Interestingly, the covariance between mCHH and mCHG showed the same pattern in data generated by knocking out known or potential DNA methylation regulators in the same genetic background (Fig. 1B) (Stroud et al., 2013). This demonstrates strong co-regulation of these types of methylation, in particular for RdDM-targeted transposons. Loss of RdDM regulation, such as in the double mutant of DOMAINS REARRANGED METHYLASE (DRM) drm1 drm2, causes loss of almost all mCHH and mCHG because mCHG in these regions is mainly established via siRNA (Chan et al., 2006). At the same time, the data demonstrate that some genetic perturbations can affect one type of methylation much more than the other. For example, knocking out CMT3 affects mCHG levels much more than mCHH levels.

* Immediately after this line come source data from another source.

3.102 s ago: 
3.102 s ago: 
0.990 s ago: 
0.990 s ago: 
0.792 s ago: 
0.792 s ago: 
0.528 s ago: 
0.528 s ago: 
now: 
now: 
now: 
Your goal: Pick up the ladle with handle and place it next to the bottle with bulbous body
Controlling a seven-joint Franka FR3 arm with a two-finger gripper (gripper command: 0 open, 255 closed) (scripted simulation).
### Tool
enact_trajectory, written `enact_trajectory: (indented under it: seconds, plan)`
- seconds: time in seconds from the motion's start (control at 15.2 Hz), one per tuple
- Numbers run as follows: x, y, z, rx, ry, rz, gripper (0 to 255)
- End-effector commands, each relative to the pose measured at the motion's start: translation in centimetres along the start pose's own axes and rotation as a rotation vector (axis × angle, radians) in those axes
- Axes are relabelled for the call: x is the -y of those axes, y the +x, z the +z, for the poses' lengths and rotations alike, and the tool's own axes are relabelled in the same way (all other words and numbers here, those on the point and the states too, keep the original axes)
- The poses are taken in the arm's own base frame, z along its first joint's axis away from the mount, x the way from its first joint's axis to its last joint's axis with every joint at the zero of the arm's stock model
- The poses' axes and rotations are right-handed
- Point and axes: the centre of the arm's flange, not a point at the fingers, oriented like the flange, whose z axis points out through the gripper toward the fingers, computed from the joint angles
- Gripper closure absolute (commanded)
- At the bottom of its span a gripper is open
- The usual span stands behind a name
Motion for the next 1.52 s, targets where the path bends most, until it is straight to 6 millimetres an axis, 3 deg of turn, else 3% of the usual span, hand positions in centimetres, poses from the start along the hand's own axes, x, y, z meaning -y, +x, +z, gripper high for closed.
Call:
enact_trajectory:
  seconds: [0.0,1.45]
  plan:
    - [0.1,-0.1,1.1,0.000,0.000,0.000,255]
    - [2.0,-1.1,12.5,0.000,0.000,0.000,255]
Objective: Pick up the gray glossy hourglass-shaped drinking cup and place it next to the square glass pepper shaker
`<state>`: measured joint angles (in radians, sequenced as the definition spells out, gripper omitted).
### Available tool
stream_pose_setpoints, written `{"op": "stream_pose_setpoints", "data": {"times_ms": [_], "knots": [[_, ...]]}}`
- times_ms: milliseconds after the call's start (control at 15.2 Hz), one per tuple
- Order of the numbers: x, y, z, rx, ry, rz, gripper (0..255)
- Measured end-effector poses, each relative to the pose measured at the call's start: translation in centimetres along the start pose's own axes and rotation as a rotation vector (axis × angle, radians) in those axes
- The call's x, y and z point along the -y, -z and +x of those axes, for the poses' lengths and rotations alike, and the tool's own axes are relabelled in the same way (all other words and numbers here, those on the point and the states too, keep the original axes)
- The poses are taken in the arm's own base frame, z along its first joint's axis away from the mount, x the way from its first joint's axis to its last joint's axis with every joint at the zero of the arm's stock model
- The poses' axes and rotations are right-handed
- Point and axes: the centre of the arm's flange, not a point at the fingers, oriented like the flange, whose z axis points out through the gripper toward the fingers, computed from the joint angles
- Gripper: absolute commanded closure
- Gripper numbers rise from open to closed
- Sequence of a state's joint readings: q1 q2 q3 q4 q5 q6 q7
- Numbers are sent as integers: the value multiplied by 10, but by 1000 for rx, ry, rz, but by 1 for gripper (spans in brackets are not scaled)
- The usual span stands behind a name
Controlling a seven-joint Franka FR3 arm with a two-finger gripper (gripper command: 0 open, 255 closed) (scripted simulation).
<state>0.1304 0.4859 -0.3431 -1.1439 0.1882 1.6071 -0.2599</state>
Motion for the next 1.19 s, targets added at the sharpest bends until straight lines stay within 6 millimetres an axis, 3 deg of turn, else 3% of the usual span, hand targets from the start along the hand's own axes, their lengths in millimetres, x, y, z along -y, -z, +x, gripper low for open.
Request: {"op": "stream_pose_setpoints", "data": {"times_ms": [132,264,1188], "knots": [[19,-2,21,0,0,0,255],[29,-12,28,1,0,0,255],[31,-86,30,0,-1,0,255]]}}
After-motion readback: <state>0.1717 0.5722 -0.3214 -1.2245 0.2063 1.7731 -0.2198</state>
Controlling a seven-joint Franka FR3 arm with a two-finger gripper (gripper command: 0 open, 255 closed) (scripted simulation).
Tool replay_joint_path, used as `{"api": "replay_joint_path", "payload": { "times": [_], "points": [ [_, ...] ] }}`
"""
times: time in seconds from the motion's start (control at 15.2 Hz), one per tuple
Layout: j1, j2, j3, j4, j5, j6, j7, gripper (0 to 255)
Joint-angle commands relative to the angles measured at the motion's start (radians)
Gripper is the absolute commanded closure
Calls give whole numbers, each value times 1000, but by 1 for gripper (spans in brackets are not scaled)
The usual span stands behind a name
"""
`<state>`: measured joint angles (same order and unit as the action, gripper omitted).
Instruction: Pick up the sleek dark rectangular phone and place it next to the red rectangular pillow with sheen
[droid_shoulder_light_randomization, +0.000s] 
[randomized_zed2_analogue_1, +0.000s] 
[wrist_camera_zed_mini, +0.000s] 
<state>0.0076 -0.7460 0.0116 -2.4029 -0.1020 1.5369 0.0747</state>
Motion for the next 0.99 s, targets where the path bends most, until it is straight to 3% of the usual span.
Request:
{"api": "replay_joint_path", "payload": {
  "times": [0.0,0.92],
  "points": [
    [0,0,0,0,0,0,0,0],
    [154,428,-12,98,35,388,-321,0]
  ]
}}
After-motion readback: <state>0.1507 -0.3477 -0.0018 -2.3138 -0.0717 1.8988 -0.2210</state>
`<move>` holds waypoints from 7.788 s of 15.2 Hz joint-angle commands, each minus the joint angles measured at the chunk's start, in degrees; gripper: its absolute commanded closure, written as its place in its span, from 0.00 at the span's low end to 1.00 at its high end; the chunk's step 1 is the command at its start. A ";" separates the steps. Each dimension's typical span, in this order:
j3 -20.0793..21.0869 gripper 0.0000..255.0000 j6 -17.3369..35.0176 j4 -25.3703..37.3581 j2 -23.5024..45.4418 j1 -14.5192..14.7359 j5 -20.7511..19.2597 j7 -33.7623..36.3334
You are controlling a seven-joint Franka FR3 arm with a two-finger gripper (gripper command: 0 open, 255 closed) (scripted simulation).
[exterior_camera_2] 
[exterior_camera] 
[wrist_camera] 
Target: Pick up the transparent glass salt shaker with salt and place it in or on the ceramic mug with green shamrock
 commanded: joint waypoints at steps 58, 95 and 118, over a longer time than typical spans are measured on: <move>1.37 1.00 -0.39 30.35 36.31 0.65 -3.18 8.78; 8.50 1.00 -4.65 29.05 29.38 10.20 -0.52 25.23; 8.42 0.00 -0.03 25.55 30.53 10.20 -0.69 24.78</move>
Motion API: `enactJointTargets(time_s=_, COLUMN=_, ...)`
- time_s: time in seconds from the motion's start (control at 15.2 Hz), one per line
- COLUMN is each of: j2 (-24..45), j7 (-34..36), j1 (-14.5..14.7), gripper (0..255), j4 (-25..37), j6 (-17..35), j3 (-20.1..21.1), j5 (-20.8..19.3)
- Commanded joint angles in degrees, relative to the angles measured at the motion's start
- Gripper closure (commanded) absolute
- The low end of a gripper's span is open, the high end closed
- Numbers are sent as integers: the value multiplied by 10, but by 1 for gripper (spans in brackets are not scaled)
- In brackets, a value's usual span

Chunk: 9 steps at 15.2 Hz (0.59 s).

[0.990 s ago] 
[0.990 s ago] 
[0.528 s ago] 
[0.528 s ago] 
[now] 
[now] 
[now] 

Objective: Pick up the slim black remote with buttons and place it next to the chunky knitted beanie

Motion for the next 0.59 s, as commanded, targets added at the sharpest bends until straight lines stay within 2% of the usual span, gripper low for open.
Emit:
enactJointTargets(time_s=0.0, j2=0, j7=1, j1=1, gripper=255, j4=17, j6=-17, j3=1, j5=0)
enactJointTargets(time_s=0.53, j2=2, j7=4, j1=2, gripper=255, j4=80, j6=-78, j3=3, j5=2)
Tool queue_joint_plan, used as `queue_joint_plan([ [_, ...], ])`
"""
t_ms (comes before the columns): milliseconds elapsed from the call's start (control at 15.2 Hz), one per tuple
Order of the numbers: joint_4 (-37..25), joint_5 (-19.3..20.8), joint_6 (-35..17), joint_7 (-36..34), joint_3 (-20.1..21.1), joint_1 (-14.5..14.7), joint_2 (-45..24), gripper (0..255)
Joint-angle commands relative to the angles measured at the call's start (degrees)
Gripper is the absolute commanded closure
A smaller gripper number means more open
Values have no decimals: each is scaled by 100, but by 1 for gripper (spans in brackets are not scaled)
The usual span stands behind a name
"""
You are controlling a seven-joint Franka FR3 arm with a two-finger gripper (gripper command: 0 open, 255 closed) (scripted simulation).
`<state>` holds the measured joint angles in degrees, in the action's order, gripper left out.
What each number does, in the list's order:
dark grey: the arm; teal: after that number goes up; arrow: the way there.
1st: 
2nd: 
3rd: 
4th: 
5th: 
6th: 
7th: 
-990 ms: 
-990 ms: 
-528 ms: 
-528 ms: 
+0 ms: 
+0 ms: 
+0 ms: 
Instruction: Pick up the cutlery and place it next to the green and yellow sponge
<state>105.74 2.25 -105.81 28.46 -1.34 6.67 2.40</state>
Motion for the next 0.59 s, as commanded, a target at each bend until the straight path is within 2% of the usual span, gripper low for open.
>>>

Based on these observations, it is clear that a substantial fraction of variation in non-CG methylation is due to factors that affect both mCHH and mCHG. Without replicate measurements, it is difficult to say what fraction of these factors is genetic and what is environmental, but, regardless of this, we hypothesized that the substantial covariance could reduce power of GWAS for either mCHH or mCHG (when using a standard univariate model), and that an analysis accounting for this covariance might perform better (Korte et al., 2012; Stegle et al., 2012; Stephens, 2013). In essence, we sought to simplify a complex trait by breaking it into constituent parts (Nilsson-Ehle, 1909; East, 1910; Lande and Arnold, 1983). This insight is the basis for this paper.
Conditional GWAS reveals new associations
Multi-trait GWAS can be carried out using transformations (e.g., the difference or ratio between traits), conditional approaches in which one or more traits are accounted for as covariates, or full multivariate models (Korte et al., 2012; Stegle et al., 2012; Stephens, 2013). We tried several different approaches, including a multivariate GWAS, but this paper will focus on results from a conditional GWAS of mCHG with mCHH as a covariate (denoted mCHG|mCHH) because this gave the clearest results. Other approaches produced consistent results, and we will briefly discuss them later.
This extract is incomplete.